Divorce law: out with the old and in with the new

Assigning fault or blame between spouses has been at the heart of divorce legislation for centuries. The need to prove fault was expanded at various stages between 1857 and 1973.

The Matrimonial Causes Act 1973 provided one ground for divorce; that the marriage had irretrievably broken down. There were five factors to prove this: adultery, unreasonable behaviour, desertion of the other party, two years separation (with both parties giving their consent to proceed with the divorce), and five years separation (even if one party did not wish to divorce).

This fault-based system pitted one spouse against the other. The adversarial approach caused conflict from the beginning of the process, which would frequently spill over into issues about child arrangements and division of family finances.

Nevertheless, couples have long been encouraged to divorce in an amicable way. In particular, to work collaboratively and co-operatively as they navigate co-parenting children and to be fair to one another when considering their individual financial needs when reaching a financial settlement. In reality, this approach was often difficult for couples to achieve when the starting point of divorce is centred on blaming the other spouse.

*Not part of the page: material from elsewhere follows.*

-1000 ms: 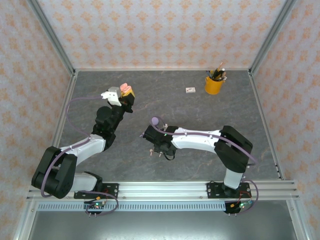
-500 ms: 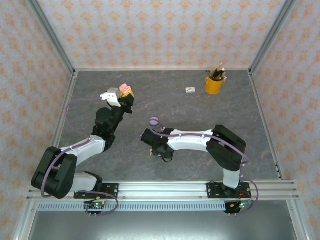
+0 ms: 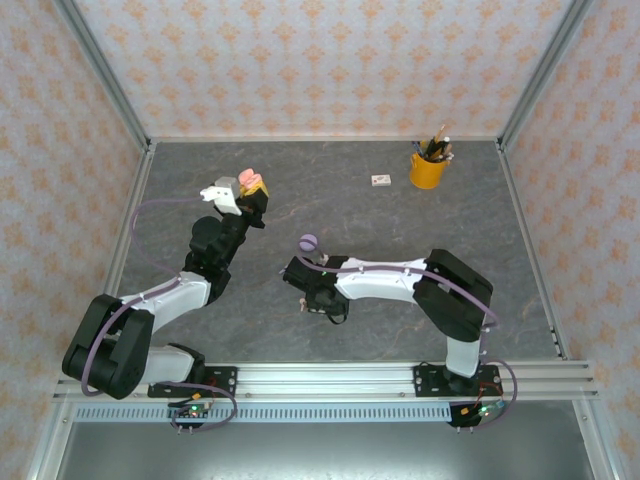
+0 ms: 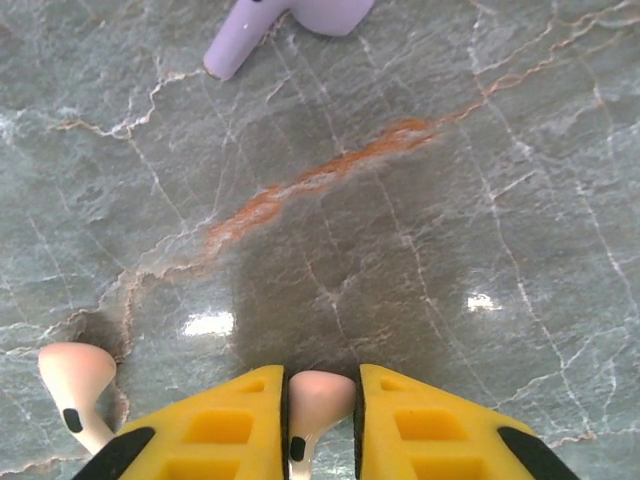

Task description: Insert the wireless bluetooth earbuds into the charging case

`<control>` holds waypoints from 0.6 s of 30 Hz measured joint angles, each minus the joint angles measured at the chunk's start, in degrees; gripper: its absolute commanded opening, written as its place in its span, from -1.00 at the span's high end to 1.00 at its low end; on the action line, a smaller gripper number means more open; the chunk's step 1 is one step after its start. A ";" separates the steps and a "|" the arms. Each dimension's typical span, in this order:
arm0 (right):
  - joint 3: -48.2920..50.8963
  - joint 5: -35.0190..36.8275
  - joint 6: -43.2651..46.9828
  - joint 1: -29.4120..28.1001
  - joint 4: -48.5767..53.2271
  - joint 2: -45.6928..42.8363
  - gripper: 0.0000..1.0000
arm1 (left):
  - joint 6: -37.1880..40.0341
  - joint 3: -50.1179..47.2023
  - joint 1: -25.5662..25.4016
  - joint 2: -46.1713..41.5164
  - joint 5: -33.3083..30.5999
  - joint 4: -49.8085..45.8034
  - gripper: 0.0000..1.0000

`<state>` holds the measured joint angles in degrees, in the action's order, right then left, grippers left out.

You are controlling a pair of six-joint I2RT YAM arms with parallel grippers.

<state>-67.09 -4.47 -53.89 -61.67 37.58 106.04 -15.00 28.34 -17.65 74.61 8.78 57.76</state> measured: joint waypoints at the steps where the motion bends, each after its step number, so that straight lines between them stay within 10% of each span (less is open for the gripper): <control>1: -0.02 -0.31 1.05 0.13 0.07 0.00 0.60 | 0.00 0.00 0.00 -0.04 0.00 0.02 1.00; 18: 0.85 -2.54 18.78 0.98 -0.90 -0.96 0.63 | 0.02 -0.02 0.00 -0.66 0.37 -0.04 1.00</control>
<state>-66.24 -7.01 -35.11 -60.69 36.69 105.08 -14.98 28.32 -17.65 73.95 9.15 57.71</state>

In the 1990s, there was a big push for an “no fault” legal process for divorcing couples. However, there was a lot of opposition. Although professionals working with families and children could see the difference that a no fault process could have on children and the family, Parliament had no appetite for it. By 2010, with social values, family dynamics and family structures rapidly changing, there was a ground swell of ambition for no fault divorce.

In June 2020, the new no fault divorce legislation received Royal Assent culminating on 31st March 2022 being the final day a petition could be submitted under the old legislation.

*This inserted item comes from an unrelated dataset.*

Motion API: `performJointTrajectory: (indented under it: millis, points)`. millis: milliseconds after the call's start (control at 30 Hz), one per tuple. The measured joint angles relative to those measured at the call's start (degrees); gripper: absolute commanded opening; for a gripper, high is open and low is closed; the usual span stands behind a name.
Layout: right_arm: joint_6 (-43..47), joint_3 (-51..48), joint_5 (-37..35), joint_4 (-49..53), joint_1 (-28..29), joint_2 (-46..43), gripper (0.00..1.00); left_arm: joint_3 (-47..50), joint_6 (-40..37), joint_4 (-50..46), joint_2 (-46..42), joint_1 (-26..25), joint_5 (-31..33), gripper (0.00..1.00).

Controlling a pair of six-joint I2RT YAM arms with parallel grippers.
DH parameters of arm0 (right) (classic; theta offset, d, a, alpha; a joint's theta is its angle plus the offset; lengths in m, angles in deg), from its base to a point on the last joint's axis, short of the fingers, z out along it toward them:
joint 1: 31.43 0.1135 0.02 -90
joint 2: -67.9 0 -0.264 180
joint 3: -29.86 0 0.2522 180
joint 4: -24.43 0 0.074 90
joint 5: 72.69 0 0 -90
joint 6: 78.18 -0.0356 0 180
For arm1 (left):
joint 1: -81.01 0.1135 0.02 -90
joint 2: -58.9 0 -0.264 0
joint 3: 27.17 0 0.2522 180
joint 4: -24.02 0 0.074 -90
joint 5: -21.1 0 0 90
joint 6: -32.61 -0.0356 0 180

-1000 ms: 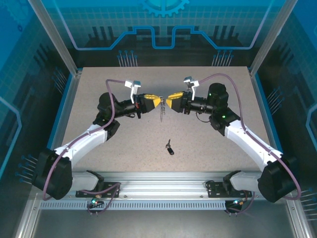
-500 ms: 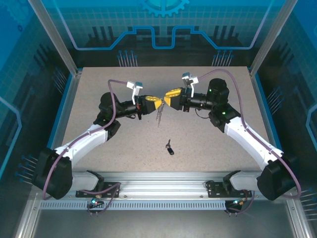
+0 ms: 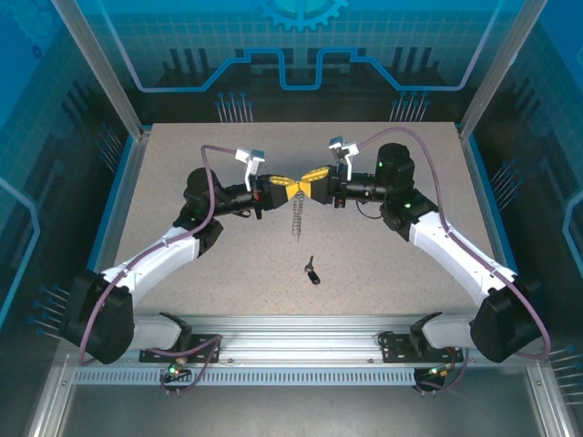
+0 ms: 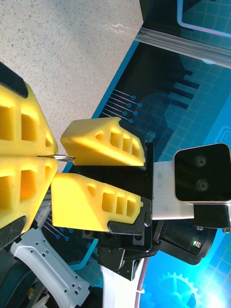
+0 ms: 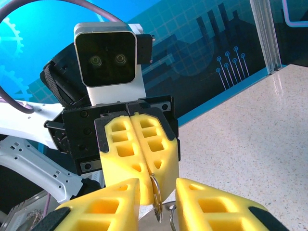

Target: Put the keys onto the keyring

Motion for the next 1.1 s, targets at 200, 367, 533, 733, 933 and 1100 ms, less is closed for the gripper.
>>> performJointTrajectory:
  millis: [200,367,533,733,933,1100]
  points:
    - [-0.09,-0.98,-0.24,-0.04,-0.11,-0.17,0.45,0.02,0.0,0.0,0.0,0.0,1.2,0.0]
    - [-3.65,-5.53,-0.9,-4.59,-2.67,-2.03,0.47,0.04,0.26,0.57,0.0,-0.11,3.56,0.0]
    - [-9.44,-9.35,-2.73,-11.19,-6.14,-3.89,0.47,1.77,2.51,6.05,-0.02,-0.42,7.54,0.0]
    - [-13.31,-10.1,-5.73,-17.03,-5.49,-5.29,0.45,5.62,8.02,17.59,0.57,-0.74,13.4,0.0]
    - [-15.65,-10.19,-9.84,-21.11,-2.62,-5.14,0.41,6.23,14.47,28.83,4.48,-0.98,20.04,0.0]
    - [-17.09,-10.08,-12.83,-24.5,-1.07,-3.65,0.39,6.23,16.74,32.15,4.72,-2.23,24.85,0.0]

6th April 2022 marks a new dawn for no fault divorce, ending allegations of unreasonable behaviour; years of the wrath of the spouses claiming adultery; excessive claims for costs often used as a punishment for the other’s faults; and preventing the misuse of the process to continue a campaign of domestic abuse by intimidation or coercive control.

Instead, couples are encouraged to work co-operatively and collaboratively from the start. The language of the process has changed; gone are Petitions, Decree Nisi and Decree Absolute. In their place, Application, Conditional Order and Final Order will be used. Couples can choose who will issue the application, or they can jointly make the application.

The process is significantly simplified, which should reduce costs. There will be an overall period of 26 weeks: an initial 20 weeks, which provides for a period of reflection; followed by a further 6 weeks between the conditional order and the final order.

The 20-week reflective period also enables couples to work together over practical arrangements for the children and financial matters. Therefore, mediation should have a greater chance of succeeding.

As welcome as the new legislation is, there are several concerns and risks. The new legislation only needs one party to issue the application, leaving the other spouse unable to challenge the application, other than in very limited circumstances. Further, in domestically abusive relationships, where only one person needs to issue an application, the process can still be used as a way of controlling the victim over family finances or the care of the children.

These changes are an important milestone in family law, and on balance, it provides optimism for the future. Looking ahead, the next area to tackle is the financial settlement process, to better ensure that both parties negotiate a settlement that is mutually beneficial.